[Saved entries]
★ ★ ★ ★ ★

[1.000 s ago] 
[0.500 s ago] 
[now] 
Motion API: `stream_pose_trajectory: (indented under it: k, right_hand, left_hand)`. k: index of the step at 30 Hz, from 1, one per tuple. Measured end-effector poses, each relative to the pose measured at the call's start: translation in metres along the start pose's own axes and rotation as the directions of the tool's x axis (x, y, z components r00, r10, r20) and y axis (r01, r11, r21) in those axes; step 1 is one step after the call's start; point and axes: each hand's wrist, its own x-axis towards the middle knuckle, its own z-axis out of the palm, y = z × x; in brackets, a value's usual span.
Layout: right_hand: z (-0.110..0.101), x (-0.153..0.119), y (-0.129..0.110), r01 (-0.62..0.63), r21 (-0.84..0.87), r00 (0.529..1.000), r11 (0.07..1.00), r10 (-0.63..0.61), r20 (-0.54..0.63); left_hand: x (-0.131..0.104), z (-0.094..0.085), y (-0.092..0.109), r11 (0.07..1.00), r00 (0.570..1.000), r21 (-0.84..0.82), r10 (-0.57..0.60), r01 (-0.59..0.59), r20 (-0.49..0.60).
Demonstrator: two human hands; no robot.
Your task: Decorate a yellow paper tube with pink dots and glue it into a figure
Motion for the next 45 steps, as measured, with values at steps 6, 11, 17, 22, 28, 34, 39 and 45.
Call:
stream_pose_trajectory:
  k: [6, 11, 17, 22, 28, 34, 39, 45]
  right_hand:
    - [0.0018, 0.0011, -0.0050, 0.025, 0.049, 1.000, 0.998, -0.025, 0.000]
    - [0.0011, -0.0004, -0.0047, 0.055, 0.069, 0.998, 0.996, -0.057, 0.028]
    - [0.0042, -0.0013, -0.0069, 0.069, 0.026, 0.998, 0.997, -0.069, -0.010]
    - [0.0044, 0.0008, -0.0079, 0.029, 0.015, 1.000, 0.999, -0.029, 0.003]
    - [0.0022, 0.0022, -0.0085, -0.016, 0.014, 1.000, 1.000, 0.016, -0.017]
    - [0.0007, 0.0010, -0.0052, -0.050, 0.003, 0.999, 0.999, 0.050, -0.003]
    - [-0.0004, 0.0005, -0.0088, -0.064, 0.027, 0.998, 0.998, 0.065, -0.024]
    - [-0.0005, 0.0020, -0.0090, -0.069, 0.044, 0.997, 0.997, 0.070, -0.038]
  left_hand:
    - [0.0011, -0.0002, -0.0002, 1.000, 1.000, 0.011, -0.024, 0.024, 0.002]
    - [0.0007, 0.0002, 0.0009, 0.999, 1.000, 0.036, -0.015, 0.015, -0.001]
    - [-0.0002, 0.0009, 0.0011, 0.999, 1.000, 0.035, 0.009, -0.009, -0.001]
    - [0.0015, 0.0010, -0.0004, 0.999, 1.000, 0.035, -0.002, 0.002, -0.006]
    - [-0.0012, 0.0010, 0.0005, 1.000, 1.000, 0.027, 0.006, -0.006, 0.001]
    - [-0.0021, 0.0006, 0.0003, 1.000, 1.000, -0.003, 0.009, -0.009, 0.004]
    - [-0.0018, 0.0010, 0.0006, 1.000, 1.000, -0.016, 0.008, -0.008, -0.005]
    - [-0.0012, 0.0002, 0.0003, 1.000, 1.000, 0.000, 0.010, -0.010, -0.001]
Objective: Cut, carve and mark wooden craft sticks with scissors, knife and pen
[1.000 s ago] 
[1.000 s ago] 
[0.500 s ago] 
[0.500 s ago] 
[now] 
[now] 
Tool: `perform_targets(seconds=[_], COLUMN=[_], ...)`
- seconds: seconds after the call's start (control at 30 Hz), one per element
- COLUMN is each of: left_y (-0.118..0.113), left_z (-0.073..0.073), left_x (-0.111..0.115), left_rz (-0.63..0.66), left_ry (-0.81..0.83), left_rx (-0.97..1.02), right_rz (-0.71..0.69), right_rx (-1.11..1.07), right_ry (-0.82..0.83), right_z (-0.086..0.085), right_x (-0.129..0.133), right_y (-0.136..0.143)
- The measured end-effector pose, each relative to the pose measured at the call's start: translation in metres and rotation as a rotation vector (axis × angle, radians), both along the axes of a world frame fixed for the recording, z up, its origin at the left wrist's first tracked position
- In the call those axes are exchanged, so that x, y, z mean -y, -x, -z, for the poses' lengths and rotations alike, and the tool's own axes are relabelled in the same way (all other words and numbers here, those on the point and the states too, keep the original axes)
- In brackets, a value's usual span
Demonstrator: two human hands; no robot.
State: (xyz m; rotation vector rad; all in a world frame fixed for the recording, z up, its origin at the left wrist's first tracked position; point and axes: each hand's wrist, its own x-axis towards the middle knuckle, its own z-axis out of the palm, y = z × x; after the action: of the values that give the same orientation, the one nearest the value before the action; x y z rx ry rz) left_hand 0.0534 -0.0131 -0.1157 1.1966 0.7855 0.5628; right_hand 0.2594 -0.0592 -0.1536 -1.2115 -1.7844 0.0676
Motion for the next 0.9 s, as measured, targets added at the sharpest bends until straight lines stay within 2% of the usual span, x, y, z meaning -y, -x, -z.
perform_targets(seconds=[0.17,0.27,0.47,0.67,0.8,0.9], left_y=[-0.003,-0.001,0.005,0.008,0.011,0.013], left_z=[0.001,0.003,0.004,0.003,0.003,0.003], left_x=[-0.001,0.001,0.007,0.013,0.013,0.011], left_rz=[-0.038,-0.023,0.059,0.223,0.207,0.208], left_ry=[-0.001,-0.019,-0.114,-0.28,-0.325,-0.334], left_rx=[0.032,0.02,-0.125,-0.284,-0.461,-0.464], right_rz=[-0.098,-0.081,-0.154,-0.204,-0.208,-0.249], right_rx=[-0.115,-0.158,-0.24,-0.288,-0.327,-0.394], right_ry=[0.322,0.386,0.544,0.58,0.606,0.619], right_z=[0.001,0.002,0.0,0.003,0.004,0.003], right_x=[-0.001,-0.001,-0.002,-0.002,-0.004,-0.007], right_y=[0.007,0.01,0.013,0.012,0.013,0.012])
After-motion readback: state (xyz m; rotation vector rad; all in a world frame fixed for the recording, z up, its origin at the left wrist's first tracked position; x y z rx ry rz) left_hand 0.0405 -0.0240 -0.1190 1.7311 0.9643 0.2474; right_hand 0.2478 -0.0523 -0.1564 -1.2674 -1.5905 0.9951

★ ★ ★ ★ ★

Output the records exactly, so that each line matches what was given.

[1.000 s ago] 
[0.500 s ago] 
[now] 
Motion API: `stream_pose_trajectory: (indented under it: k, right_hand, left_hand)`. k: index of the step at 30 Hz, from 1, one per tuple. Measured end-effector poses, each relative to the pose measured at the call's start: translation in metres along the start pose's own axes and rotation as the directions of the tool's x axis (x, y, z components r00, r10, r20) and y axis (r01, r11, r21) in those axes; step 1 is one step after the call's start; point and axes: each hand's wrist, its own x-axis towards the middle knuckle, its own z-axis out of the palm, y = z × x; in brackets, a value's usual span.
Layout: right_hand: z (-0.110..0.101), x (-0.153..0.119), y (-0.129..0.110), r01 (-0.62..0.63), r21 (-0.84..0.87), r00 (0.529..1.000), r11 (0.07..1.00), r10 (-0.63..0.61), r20 (-0.54..0.63); left_hand: x (-0.131..0.104), z (-0.094..0.085), y (-0.092..0.109), r11 (0.07..1.00), r00 (0.570..1.000), r21 (-0.84..0.82), r10 (-0.57..0.60), r01 (-0.59..0.59), r20 (-0.49..0.60).
Demonstrator: two human hands; no robot.
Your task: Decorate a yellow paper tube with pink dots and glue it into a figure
Motion for the next 45 steps, as measured, with values at steps 6, 11, 17, 22, 28, 34, 39 and 45.
Call:
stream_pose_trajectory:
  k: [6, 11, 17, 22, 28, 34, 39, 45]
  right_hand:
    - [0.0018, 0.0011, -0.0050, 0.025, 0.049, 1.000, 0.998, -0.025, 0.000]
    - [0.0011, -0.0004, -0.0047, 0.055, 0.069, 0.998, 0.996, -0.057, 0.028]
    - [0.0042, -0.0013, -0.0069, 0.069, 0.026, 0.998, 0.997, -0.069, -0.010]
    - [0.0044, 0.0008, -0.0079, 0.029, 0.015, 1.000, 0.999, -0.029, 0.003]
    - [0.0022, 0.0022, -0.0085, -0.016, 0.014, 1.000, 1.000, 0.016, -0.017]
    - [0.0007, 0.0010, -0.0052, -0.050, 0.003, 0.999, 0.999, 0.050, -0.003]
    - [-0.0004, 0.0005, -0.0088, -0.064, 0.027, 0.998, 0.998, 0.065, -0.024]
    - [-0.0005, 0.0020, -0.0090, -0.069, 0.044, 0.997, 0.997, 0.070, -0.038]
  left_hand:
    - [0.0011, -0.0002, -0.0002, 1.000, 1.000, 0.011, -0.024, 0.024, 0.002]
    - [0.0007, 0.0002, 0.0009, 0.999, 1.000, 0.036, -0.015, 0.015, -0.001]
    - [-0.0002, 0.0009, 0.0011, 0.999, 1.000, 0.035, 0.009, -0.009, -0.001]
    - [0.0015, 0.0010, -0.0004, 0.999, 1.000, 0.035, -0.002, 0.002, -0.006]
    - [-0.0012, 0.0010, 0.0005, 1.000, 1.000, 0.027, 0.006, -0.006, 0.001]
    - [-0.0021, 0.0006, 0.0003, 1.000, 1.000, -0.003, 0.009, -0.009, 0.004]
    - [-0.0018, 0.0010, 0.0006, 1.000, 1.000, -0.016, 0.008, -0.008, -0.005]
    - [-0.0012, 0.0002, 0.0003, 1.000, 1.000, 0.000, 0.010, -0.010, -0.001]
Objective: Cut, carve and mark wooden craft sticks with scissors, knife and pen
[1.000 s ago] 
[1.000 s ago] 
[0.500 s ago] 
[0.500 s ago] 
[now] 
[now] 
Tool: `perform_targets(seconds=[_], COLUMN=[_], ...)`
- seconds: seconds after the call's start (control at 30 Hz), one per element
- COLUMN is each of: left_y (-0.118..0.113), left_z (-0.073..0.073), left_x (-0.111..0.115), left_rz (-0.63..0.66), left_ry (-0.81..0.83), left_rx (-0.97..1.02), right_rz (-0.71..0.69), right_rx (-1.11..1.07), right_ry (-0.82..0.83), right_z (-0.086..0.085), right_x (-0.129..0.133), right_y (-0.136..0.143)
- The measured end-effector pose, each relative to the pose measured at the call's start: translation in metres and rotation as a rotation vector (axis × angle, radians), both along the axes of a world frame fixed for the recording, z up, its origin at the left wrist's first tracked position
- In the call those axes are exchanged, so that x, y, z mean -y, -x, -z, for the poses' lengths and rotations alike, and the tool's own axes are relabelled in the same way (all other words and numbers here, those on the point and the states too, keep the original axes)
- In brackets, a value's usual span
Demonstrator: two human hands; no robot.
State: (xyz m; rotation vector rad; all in a world frame fixed for the recording, z up, its origin at the left wrist's first tracked position; point and axes: each hand's wrist, its own x-axis towards the middle knuckle, its own z-axis out of the palm, y = z × x; after the action: of the values that give the same orientation, the one nearest the value before the action; x y z rx ry rz) left_hand 0.0534 -0.0131 -0.1157 1.1966 0.7855 0.5628; right_hand 0.2594 -0.0592 -0.1536 -1.2115 -1.7844 0.0676
Motion for the next 0.9 s, as measured, targets added at the sharpest bends until straight lines stay within 2% of the usual span, x, y, z meaning -y, -x, -z.
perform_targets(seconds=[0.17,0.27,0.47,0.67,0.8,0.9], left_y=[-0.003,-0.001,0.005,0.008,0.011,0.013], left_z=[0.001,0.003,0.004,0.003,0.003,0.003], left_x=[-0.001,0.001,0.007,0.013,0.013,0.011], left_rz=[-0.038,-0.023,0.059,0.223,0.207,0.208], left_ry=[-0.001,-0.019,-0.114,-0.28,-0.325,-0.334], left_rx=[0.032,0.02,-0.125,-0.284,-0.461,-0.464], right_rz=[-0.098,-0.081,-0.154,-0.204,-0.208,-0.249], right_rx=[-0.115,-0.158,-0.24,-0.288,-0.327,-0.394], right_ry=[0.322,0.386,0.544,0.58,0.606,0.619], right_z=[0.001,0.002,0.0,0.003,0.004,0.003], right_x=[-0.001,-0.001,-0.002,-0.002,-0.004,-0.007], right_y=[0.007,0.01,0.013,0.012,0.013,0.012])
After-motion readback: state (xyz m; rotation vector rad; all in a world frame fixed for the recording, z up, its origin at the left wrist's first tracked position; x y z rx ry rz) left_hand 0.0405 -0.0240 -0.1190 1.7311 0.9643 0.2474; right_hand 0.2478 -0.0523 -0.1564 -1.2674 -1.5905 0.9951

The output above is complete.